Now, looking at crime data from the police. Now, this is something that's interesting – this is Chester; we've got some very big crime density in the City Centre and we've got an Estate here, we've quite a density; now when we actually looked at that, we took the Defra data – the Food Standards Agency data – and looked at fast-food outlets and it's all around the fast-food outlets you get the crime. And actually there is a correlation between low performance – this is something that came out – low performance, low-grade 1 or 2 star takeaways and crime.

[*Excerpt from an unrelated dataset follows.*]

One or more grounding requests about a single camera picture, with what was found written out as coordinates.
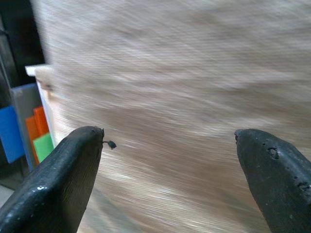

And you can actually use – there's pubs in the FSA data, so you can start using the FSA data to denormalize crime data, so what crime could I expect? It's not that that is a bad area, it's just that it is near a pub. So actually meshing Defra FSA data with police crime data using Ordnance Survey as backbone, we've actually been able to sort of find anomalies, model our crime dataset: 'what what would we expect at this location given these attributes?'

This is another thing that's project working on moment with Northern Rail, and we're looking at the number of railway lines' development opportunities. These – it looks like a hairy caterpillar – are stations along the mid-Cheshire line. I've created one-mile, two-mile, three-mile bands... these are postcode dots – postcode head counts – be able to pull it other data where we've got overlap, we assign to nearest – so Northern is interested in 'what is at state of the catchment?' – rural houses, urban... what are the attributes of deprivation because also we're bringing in – not just people – but using Ordnance Survey data... bringing in schools, and we've got employment areas, that we can bring in a lot of objects and can actually ask: 'where do people go?' – it's not just where people live and get on the train... it's where do they go when they get on the train?